We have a hard time handling well worn ideas.
If an idea was once good, but it’s taken a turn off the road an into the weeds, we often describe it as having “jumped the shark“. The popularity of that term means it also is used in situatiosn where an idea has been used so much that we’re now bored with it, and I find that a clumsy conflation of ideas.
After a certain point, ideas become cliche and familiarity breeds contempt, but that’s a very steep precipice, and lots of ideas are overused without quite reaching that point. This is especially true of ideas with varying degrees of exposure – I may have grown tired of Chthulu, but there are plenty of others who barely known the name.
I think that it’s all about chicken breasts.
If you spend any amount of time cooking, especially if you pursue the self-taught-American-bachelor school of cooking, you will use a LOT of chicken breasts. They’re reasonably priced, they incredibly versatile, and they’re easy to do well. They offer a depth of options for the beginner while still staying useful for the expert.
But sooner or later, you will have had enough, and that’s when it becomes interesting. It’s not that you start hating chicken breasts, or even that you stop using them entirely – sometimes they’re on sale, or they’re the only thing in the house or you’re in a hurry – but they just stop being something on your go-to list. If you see them on a menu, it’ll take something really interesting to catch your eye. When you’re planning shopping, you think about other meats.
That’s all well and good, but what’s so interesting to me is that when you set aside chicken breasts, you do so with respect. You would never suggest a new cook forgo using chicken breasts as he learns, nor would you suggest they’re not a worthy food.
And that’s where you see the interesting divergence from geeks. We all have our chicken breasts – maybe they’re ninjas or zombies or tentacled horrors but whatever form they take, we really stink at leaving them behind gracefully.
It’s fun to think about why this is. Maybe it’s a function of the fact that cooking takes physical effort or produces a physical result that can be measured. Maybe it’s part of that ingrained geek insecurity. Maybe it’s aliens. I doubt we’ll ever know, and that’s ok. Life needs mysteries.
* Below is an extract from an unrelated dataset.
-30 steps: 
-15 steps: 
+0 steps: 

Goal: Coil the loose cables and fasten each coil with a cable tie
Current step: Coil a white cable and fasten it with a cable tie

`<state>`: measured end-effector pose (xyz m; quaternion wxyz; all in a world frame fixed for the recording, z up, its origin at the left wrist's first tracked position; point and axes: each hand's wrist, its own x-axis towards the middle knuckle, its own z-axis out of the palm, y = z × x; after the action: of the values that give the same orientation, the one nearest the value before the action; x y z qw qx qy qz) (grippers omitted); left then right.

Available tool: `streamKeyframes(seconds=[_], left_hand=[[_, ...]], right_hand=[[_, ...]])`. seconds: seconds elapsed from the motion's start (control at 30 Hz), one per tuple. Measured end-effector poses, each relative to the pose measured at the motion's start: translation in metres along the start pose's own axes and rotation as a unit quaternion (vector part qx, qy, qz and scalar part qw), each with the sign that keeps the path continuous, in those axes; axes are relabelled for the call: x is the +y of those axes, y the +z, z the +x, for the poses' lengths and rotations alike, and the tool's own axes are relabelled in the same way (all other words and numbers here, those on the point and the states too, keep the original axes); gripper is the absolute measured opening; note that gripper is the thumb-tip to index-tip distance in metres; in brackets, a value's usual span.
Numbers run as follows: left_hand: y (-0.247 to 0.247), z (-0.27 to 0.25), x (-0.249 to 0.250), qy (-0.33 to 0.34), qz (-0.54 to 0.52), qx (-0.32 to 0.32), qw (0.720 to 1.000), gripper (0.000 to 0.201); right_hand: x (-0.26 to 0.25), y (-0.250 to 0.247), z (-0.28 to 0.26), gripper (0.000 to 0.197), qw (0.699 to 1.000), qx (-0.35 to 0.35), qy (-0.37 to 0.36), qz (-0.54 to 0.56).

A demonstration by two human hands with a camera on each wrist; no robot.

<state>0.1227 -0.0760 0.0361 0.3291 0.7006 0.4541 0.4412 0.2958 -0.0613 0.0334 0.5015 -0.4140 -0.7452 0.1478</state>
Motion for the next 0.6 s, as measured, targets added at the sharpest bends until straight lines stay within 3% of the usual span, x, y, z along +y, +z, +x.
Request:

But it also needs a little more respect for other people’s fun, and chicken breasts is now my codeword to remind myself of that. It’s a cue to remind myself that someone else’s passion about something I have discarded does not suggest inferiority or poor judgment. It asks me to think abut why I thought this was a good idea once too, and to consider that maybe the idea is not the thing that’s changed.
Or barring that, it’s just a reminder to make chicken salad.